November 15, 1998
Kobren Insight Funds TRUST, on behalf of
Kobren Delphi Value Fund
00 Xxxxxxx Xxxxxx, Xxxxx 000
X.X. Xxx 0000
Xxxxxxxxx Xxxxx, XX 00000
Delphi Management, Inc.
00 Xxxxx Xxxxx
Xxxxxx, XX 00000
Subadvisory Agreement
Dear Sirs:
Kobren Insight Funds (the "trust"), of which Kobren Delphi Value Fund
(the "fund") is a series, has been organized as a business trust under the laws
of the Commonwealth of Massachusetts to engage in the business of an investment
company. The trust's shares of beneficial interest are currently divided into
four series (including the fund), each series representing the entire undivided
interest in a separate portfolio of assets.

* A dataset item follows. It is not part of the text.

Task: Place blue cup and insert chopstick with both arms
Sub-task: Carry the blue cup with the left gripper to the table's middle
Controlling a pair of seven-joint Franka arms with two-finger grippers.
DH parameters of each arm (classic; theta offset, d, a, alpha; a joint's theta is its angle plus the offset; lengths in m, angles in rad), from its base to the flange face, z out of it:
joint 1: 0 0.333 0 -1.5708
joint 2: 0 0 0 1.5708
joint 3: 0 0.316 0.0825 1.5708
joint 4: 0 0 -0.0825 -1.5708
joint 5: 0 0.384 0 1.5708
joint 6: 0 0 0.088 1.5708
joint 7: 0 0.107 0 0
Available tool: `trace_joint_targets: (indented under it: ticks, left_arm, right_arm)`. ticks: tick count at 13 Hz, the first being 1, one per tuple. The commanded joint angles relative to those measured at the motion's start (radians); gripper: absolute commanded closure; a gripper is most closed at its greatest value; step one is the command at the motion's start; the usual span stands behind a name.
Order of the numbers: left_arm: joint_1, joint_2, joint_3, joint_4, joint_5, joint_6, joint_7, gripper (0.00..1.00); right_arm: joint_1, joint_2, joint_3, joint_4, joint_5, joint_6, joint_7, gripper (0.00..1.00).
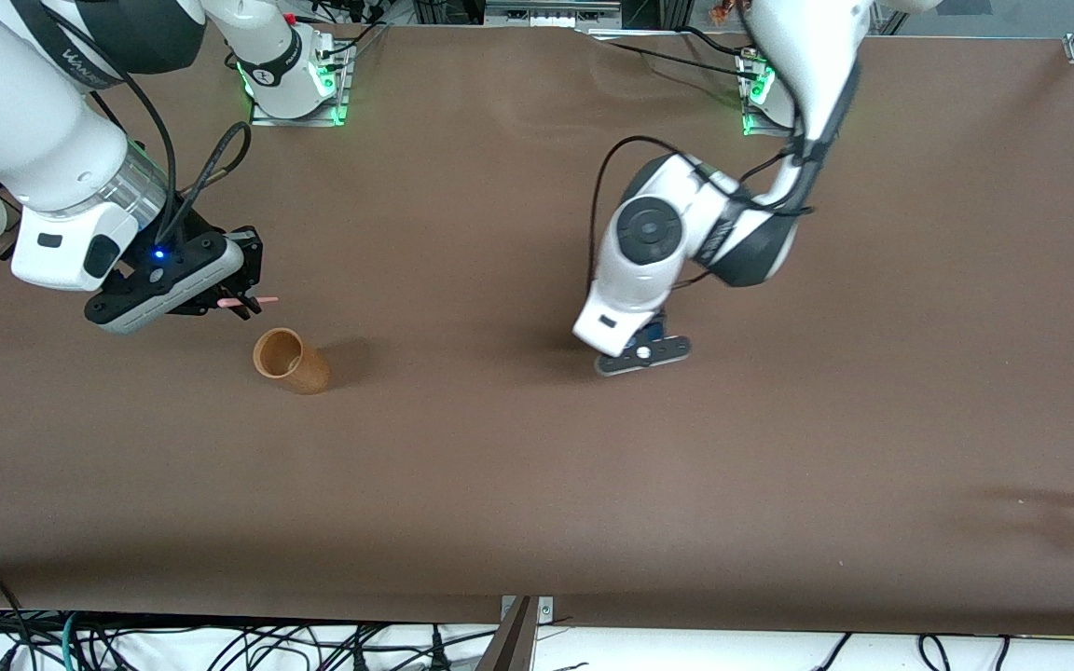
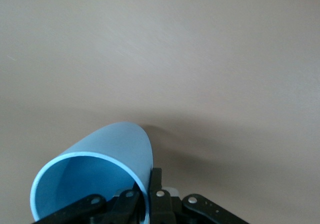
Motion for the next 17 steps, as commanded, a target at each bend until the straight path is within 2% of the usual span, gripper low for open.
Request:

The board of trustees of the trust (the "trustees") has selected Kobren
Insight Management, Inc. (the "adviser") to provide overall investment advice
and management for the fund, and to provide certain other services, under the
terms and conditions provided in the investment advisory agreement, dated as of
the date hereof, between the trust, on behalf of the fund, and the adviser (the
"investment advisory agreement").
The adviser and the trustees have selected Delphi Management, Inc. (the
"subadviser") to provide the adviser and the fund with the advice and services
set forth below, and the subadviser is willing to provide such advice and
services, subject to the review of the trustees and overall supervision of the
adviser, under the terms and conditions hereinafter set forth. The subadviser
hereby represents and warrants that it is registered as an investment adviser
under the Investment Advisers Act of 1940, as amended (the "Advisers Act").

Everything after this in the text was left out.